Friday, February 20, 2009

A Failed Mission in a Hostile Land

Australia has been in the news a fair bit in recent weeks, with the usual smattering of shark attacks and crocodile deaths on top of the massive bushfire tragedy in Victoria. The issue in this country, however, that became more relevant for me recently is the flooding in North Queensland that Laura spoke of in her last post.

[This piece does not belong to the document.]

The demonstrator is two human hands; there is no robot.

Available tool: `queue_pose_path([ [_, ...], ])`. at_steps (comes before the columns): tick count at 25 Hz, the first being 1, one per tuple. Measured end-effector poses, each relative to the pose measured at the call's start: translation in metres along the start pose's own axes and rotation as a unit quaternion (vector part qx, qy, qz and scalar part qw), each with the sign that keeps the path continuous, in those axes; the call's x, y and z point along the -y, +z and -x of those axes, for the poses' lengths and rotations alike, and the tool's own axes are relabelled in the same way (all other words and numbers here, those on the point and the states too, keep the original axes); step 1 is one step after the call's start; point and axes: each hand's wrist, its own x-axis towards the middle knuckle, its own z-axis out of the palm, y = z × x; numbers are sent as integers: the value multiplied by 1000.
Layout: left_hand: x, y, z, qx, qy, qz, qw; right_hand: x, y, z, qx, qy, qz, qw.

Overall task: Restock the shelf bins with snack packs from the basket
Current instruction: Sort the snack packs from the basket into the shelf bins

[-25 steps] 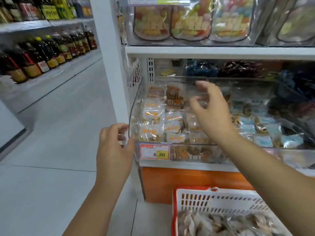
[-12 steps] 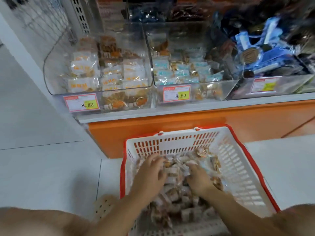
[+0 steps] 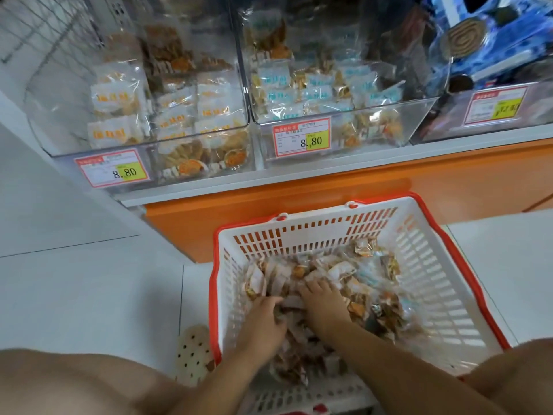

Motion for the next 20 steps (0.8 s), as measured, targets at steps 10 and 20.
queue_pose_path([
  [10, -27, -13, -20, 67, -141, 468, 870, -30, -61, 41, 100, 65, -836, 536],
  [20, -44, -17, -9, 42, -68, 497, 864, -25, -56, 51, -5, 68, -804, 591],
])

Our research team was headed into the heart of the flooded areas since, after all, our job is to study the importance of the flood water to all the animals that live there. And this was a big flood, reportedly the biggest many of the residents of these communities have ever seen. This meant that all of Cape York (the land in the map below these posts) was cut off by road. Even Cairns, a city of 100,000 people, had empty shelves at the grocery store when I was there overnight. The irony is that this part of the country is a major tropical fruit producer, so you had bananas destined for southeast Australia rotting in warehouses while locals lacked access to fresh fruit because theirs is sourced from the south.

Our original plan was to fly into the community of Normanton, drive or boat down to Karumba and board a charter boat that would sail north in the Gulf of Carpentaria to the Mitchell River (about halfway between Karumba and Weipa on the map) where we would anchor in the river channel and spend about one week using smaller boats to explore and sample the massive floodplain. We were doing this because there is little dry ground to speak of on which to camp, and reportedly the only dry ground available is occupied by other inhabitants of the creep crawly variety.

In short, the mission was doomed from the start. Our problems started when unusually large floods struck the Normanton/Karumba area, effectively cutting off the community by land for six weeks (and counting). In a normal year it is cut off for about one week. This meant that we couldn't get our gear shipped there and fresh food was limited. So our charter boat opted to sail up to Weipa (about a 28 hour trip) in the hope that it would be better supplied, given that it has a larger population (about 3000) and is a purpose built town for the largest Bauxite mine in the world.

The decision ended up being the wrong one, as it just so happened that at the time the northern gulf was experiencing strong winds and high seas, thus making progress slow. By the time the skipper was within reach of Weipa, we were already one day behind schedule. That's when things really went astray.

While I was in Cairns and scheduled to fly out the next day, I was awakened from sleep by a phone call from the skipper, who informed me that he had struck a stray fishing net and as a result the engine was disabled. He would require a tow into port at Weipa. Check out the picture of the mess. This is what happens when fishermen forget their nets or purposefully leave them to drift. If they do that to a big boat, imagine what they do to fish and other marine creatures. But I digress....

Despite all this, we carried on with the expectation that by the time we got on board the boat we would be about 2-3 days behind schedule. Not the best situation but we had already sunk significant resources into getting this far (including flying three people across the country from Perth), so we weren't about to quit just yet. Two of us flew in a small charter plane with our gear into Pormpuraaw, a remote community of about one thousand inhabitants, primarily Aboriginal, on the Gulf coast, just north of the Mitchell River. The boat was to pick us up there when it was ready.

As further evidence that our little field trip was cursed from the outset, we had just set down our bags in the guest house in Pormpuraaw when there arose a wailing outside. A young man (24 years old) had just been found out in the bush. He had hanged himself the night before. The community responded with great grief, and the harsh reality of remoteness, isolation and disenchantment came crashing down. As with other New World countries, Indigenous suicide rates are far higher than those for non-Indigenous people. I was reminded of the situation in Big Cove, NB in the early 90's.

Despite the young man's death and another pending funeral in the community, the Rangers there were very kind towards us and took us around (at their insistence) to a few locations for us to sample while we waited for our boat. At one of these sites I saw my first salt water crocodile. Luckily for me it was behind a purpose-built fence that keeps the crocs and their nests in a wetland away from the road that leads down to the river. Of course, there is no fence at the river itself and plenty of crocodiles, so we had to be on our guard.

After three days in Pormpuraaw and regular updates on our skipper's progress, we finally learned that the boat's generator was non-functional. Since we could not get a replacement sent up for several weeks (because of the floods), we were forced to finally give up on the mission and fly back to Brisbane to lick our wounds. The only bonus of that was I was able to get back early to a distressed wife and daughter.

Oh, and just in case you thought we weren't dealing with enough hazards (crocs, cyclones, snakes) while doing this ridiculous work, you can add Dengue Fever, Dysentery, and even organized crime to the mix. Quite a change from my earlier work, taking day trips to sample little streams in New Brunswick where the blackflies are the biggest hazard.

We'll be heading back up north to try again later this week or early next. Hopefully, as with this last trip, the only incidents will be mechanical!